I pursue sadness at all costs because I love how it feels. No, but it's an invaluable emotion. It reminds us what's important to us. It reminds us of what we have loved and what we have lost. Doesn't feel good, but that doesn't mean that it isn't important. It is an important experience, an important emotion for us to experience. So if that is you, if you are experiencing Emily (24:24.75)
grief ahead of time. I want you to know that's normal. And it's okay. Like it might not feel okay, but it's okay that you're experiencing it. It's okay that those that you're crying on a whim that you can barely get through a sentence without bursting into tears. That's how it's supposed to be when we lose or think we're about to lose something that we love very dearly.
and it doesn't have to be a materialized thing because I guarantee you that M-baby that I had grown and nurtured for three years before we found out that transfer failed, I had already seen to that little boy's high school graduation. I already saw it in my head. So you're not just grieving what...
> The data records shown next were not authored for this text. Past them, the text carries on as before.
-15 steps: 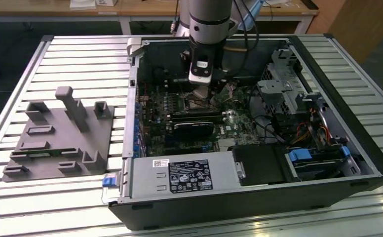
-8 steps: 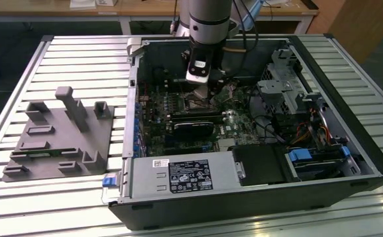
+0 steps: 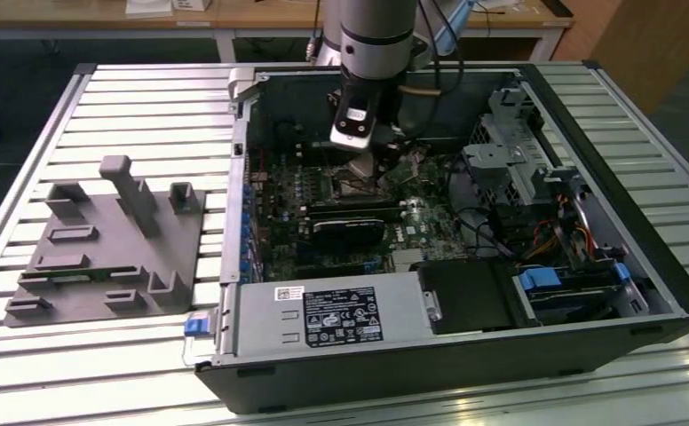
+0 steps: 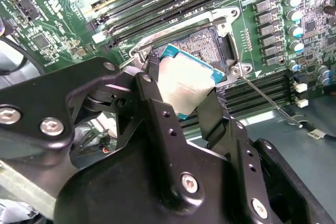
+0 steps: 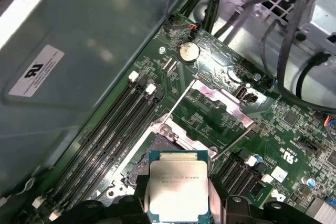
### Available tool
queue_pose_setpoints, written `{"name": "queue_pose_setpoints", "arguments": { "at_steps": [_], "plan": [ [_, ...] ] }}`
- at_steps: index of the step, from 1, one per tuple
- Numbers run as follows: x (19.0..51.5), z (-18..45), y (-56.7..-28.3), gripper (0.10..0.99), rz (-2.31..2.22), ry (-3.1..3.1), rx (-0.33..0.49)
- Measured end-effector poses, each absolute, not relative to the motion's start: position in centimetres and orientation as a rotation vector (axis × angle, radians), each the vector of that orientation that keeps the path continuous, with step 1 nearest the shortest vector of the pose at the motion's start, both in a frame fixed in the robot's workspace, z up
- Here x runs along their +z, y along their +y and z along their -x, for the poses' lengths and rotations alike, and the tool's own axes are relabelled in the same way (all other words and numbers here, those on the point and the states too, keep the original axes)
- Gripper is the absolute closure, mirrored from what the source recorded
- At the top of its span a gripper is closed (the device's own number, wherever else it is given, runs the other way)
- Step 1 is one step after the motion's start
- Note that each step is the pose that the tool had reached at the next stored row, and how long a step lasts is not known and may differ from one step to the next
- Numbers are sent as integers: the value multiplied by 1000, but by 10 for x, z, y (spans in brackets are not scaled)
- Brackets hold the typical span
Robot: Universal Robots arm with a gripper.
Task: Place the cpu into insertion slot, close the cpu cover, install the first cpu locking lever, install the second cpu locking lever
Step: 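Place the cpu into insertion slot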
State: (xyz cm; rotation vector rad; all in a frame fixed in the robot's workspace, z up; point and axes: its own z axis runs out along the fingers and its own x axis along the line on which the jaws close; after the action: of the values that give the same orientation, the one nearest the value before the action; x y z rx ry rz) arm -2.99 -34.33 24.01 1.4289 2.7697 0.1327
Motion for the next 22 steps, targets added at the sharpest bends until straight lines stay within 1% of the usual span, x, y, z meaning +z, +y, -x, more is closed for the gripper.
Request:
{"name": "queue_pose_setpoints", "arguments": {
  "at_steps": [7, 22],
  "plan": [
    [240, 30, -343, 549, -1510, 2724, 132],
    [236, 30, -343, 549, -1860, 2484, 125]
  ]
}}
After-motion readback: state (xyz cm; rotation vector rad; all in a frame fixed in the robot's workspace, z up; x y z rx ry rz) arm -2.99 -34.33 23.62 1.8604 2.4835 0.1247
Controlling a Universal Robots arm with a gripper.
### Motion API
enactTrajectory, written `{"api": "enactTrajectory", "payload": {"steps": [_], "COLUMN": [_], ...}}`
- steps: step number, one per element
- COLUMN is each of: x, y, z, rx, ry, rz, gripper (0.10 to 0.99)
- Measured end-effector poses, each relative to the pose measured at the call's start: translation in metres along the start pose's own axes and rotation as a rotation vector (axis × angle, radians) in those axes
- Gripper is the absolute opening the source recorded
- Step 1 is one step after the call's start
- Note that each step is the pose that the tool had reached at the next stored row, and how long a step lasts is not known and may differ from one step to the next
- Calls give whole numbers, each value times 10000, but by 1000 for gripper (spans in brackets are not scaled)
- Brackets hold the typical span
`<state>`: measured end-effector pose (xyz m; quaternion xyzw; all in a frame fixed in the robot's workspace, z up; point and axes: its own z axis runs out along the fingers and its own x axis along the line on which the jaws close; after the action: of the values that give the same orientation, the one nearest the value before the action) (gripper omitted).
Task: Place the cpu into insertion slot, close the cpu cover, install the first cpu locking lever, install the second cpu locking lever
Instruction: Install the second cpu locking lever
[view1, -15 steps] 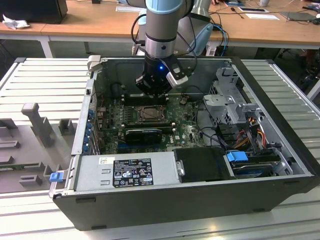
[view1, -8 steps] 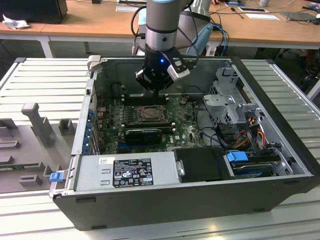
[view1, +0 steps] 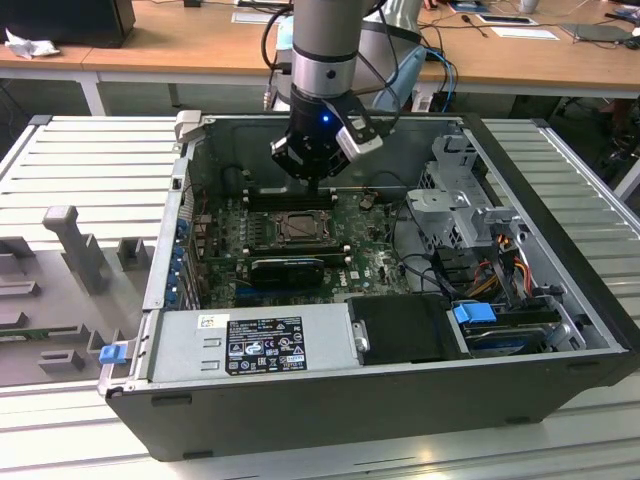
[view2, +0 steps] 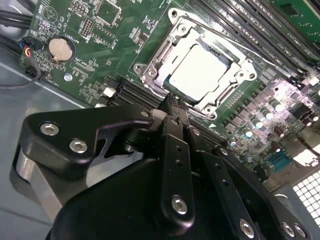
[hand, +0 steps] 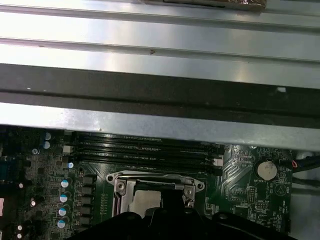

is actually happening, whether it's the loss of the transfer, the loss of the embryo, whatever, you're grieving all of the things that you had imagined, all of the fantasy, all of the feel-good imaginings and pictures that you had in your mind, and that is painful. And so I want it to be okay that you're in pain and know that it will not last forever and that if that is you right now, my heart is with you and you are not alone And so that is what I have for you today, my friends. I hope you have a wonderful week and I will talk to you soon.